As well as the original roster worked, the writers weren't afraid to try adding on to it. The first decision (a good one, in my opinion) was to make the Defenders a home for the Valkyrie (She's a fierce warrior, she can bench-press a car, and she still adds a feminine touch to the Doc's little boy's club). Those who have read the Essentials Avengers #3 and Hulk #3 may remember the Valkyrie as a persona that the evil Enchantress temporarily bestowed on man-hating women. But in this collection she finds a permanent home with the girl who accompanied the Hulk to the realm of the Undying Ones, only to be trapped there when she freed Dr.
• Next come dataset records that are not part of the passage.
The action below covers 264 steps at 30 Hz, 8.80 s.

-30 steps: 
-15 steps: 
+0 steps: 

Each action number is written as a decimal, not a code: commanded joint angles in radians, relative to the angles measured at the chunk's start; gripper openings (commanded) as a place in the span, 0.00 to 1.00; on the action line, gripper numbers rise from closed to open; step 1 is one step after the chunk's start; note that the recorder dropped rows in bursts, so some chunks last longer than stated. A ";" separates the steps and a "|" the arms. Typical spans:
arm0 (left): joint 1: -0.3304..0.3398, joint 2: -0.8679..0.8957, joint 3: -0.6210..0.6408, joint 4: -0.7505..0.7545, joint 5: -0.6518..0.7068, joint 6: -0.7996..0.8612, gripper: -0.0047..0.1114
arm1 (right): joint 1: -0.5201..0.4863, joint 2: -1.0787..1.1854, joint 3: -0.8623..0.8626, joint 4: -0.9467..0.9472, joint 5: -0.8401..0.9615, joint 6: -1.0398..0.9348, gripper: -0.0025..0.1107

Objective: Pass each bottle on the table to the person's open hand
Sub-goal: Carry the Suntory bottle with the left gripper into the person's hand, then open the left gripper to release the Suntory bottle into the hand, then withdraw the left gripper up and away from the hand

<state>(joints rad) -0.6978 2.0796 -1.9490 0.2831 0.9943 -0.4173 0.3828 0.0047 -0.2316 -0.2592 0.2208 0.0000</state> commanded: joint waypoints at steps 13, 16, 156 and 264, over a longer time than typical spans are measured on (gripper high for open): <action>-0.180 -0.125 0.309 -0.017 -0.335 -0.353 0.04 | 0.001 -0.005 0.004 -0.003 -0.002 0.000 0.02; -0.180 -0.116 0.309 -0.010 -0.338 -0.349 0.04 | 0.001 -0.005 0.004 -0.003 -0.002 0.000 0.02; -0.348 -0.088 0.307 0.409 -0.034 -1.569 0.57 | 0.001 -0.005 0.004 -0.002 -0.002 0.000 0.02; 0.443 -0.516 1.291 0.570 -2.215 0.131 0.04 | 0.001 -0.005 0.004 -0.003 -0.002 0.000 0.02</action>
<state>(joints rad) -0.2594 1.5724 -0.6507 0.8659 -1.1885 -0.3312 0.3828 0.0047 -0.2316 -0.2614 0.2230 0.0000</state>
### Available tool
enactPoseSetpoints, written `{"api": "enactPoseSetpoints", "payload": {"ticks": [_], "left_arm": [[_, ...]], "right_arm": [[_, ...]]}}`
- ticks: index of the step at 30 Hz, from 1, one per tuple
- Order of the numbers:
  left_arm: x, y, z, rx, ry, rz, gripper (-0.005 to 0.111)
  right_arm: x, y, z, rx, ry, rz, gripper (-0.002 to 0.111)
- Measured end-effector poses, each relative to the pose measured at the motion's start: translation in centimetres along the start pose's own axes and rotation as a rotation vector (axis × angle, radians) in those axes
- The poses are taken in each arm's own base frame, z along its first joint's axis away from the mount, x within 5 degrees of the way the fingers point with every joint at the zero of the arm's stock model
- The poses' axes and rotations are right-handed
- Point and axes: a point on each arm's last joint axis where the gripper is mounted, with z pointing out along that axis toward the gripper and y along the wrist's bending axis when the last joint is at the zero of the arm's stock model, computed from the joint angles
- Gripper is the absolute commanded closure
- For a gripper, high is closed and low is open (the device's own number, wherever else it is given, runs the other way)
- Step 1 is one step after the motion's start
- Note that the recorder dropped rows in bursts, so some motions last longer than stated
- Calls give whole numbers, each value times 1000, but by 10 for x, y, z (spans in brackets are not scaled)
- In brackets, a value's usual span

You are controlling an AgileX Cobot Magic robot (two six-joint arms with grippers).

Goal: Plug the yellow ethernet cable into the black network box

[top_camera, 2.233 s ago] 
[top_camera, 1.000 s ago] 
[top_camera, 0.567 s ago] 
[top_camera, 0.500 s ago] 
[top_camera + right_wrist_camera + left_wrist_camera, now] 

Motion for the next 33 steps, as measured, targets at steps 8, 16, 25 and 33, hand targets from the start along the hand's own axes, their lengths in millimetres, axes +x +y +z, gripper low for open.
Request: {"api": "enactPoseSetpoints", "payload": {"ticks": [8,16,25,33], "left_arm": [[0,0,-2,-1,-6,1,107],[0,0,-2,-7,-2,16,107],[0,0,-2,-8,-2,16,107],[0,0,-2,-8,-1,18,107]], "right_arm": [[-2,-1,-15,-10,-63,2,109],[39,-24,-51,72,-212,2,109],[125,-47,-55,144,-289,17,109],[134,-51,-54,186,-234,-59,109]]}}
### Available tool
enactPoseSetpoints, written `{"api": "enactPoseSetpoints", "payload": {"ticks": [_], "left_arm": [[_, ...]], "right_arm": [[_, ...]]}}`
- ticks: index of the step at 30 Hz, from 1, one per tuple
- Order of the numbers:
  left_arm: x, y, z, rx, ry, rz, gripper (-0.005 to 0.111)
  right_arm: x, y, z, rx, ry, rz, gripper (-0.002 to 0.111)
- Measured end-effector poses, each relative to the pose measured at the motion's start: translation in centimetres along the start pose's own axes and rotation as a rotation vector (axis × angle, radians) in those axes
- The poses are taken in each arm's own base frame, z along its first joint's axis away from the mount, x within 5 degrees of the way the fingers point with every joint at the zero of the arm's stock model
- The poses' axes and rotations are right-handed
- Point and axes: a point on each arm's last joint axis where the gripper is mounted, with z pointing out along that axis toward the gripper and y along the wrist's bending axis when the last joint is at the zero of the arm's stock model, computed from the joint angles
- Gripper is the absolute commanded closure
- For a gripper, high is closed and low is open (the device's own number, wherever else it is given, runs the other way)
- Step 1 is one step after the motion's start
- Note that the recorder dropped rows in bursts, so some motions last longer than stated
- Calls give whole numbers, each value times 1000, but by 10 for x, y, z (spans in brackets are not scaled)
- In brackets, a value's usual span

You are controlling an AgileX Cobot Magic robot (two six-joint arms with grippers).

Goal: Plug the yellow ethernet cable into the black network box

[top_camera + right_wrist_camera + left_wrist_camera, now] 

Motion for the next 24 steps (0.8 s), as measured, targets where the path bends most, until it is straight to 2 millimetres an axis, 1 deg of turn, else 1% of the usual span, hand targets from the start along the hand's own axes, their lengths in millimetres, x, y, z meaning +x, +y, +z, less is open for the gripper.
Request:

Strange from bondage (I like the character so much I'm now actually a little happy I read that horrible story). The late, lamented bowman Hawkeye joins for a stint (Update: It seems that Hawkeye has returned to this mortal coil, according to the "House of M" crossover event of last summer. As one of my comic vendors once said, "I hope I die a Marvel death"). Speaking of hawks, repentant former Squadron Sinister mainstay Nighthawk signs on during the last two stories (From what I know about him, he's rich, he's an acrobat, and he has a cape and a beak. Oh well. Welcome to the party, Bird-Nose!).
Last but certainly not least, this book contains in its entirety the eight-issue event known as the Avengers-Defenders War. I've seen a lot of superheroes-fighting-each-other-due-to-a-great-big-misunderstanding tales before, but this is easily the best one that I know about. I really don't want to ruin any of it for the rest of you; you just have to read it for yourself. Nuff said!